OmniVoice

Ten operations across four capabilities: identify (认) · manage (存) · transcribe (听) · clone (说).

Dependencies

Component	Install	Purpose
Whisper	INLINECODE0	Speech-to-text
Speaker ID

Voice references are stored in voice-refs/ at workspace root.
Metadata lives in TOOLS.md under a "Voice Library" section.
See references/voice-library-format.md for format spec.

Operations

Op 1 · Speaker Identification (声纹查询)

Input: audio → Output: who is speaking (or "unknown")

CODEBLOCK0

Compares audio against all voice-refs/*-ref*.* using UniSpeech-SAT x-vector embeddings.
First run downloads model (~360MB) to /tmp/hf_models/.

Accuracy: Reliably separates male/female voices. Same-gender speakers need ≥5s audio for best results. Threshold 0.75 is default; raise to 0.85 for stricter matching.

Op 2 · Add Voice to Library (声音入库)

Input: audio + speaker name → stores in voice library

1. Copy audio to INLINECODE7
Transcribe to get reference text: INLINECODE8
Add entry to TOOLS.md (see format in references/)
Register speaker in voice_identify.py INLINECODE11

Good reference audio: 10-15s clear speech, minimal noise, natural pace. 5s minimum.

Op 3 · Voice Library CRUD (声音库管理)

- List: Check TOOLS.md voice library section + INLINECODE13
Add: See Op 2
Update: Replace file in voice-refs/, update TOOLS.md entry
Delete: Remove file from voice-refs/, remove TOOLS.md entry, remove from INLINECODE18

Op 4 · Voice Clone (声音克隆)

Input: text + library speaker → Output: audio in that speaker's voice

CODEBLOCK1

Long reference (>15s): truncate first with ffmpeg -y -i <ref> -t 15 -ar 24000 -ac 1 /tmp/ref_trimmed.wav.

Op 5 · Transcribe (纯转文字)

Input: audio → Output: text

CODEBLOCK2

Languages: zh (Chinese), en (English), ja (Japanese).

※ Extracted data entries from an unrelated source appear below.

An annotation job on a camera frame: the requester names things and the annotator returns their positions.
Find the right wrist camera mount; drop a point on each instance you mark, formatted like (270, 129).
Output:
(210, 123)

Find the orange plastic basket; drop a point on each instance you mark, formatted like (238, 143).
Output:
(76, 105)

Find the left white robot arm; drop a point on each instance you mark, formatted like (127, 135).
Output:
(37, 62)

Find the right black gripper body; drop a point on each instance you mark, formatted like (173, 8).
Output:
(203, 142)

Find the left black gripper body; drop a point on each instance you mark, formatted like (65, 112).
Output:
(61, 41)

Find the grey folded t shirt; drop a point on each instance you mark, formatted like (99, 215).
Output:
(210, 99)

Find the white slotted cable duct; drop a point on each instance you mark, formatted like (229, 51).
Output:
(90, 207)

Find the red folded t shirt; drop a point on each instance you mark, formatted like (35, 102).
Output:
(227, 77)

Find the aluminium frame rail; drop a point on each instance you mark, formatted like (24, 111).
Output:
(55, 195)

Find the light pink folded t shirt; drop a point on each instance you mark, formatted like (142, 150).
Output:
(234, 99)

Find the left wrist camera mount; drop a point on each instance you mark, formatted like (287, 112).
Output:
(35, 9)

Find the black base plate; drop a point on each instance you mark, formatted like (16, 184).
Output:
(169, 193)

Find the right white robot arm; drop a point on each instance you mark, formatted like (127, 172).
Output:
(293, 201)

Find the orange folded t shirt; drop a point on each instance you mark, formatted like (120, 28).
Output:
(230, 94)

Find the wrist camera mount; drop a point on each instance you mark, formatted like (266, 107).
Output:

Omit for auto-detect.

Op 6 · Transcribe + Identify (转文字+识别)

Input: audio → Output: who said what

Run Op 5 and Op 1 in parallel, report both results together.

Op 7 · Speaker Verification (声纹验证)

Input: two audio files → Output: same person or not

CODEBLOCK3

Compare the top-ranked speaker from both runs. If they match → same person.
For direct pairwise comparison without a library, extract embeddings and compute cosine similarity (see voice_identify.py internals).

Op 8 · Voice Swap (声音换皮)

Input: audio + library speaker → Output: same words, different voice

1. Transcribe input audio (Op 5)
Clone with target speaker's voice (Op 4), using transcribed text

Op 9 · Persona Voice Reply — from Audio (人格化语音回复·语音版)

Input: audio question + library speaker → Output: AI answer in that speaker's voice

1. Transcribe the question (Op 5)
Generate answer text via LLM
Clone answer with target speaker's voice (Op 4)

Op 10 · Persona Voice Reply — from Text (人格化语音回复·文字版)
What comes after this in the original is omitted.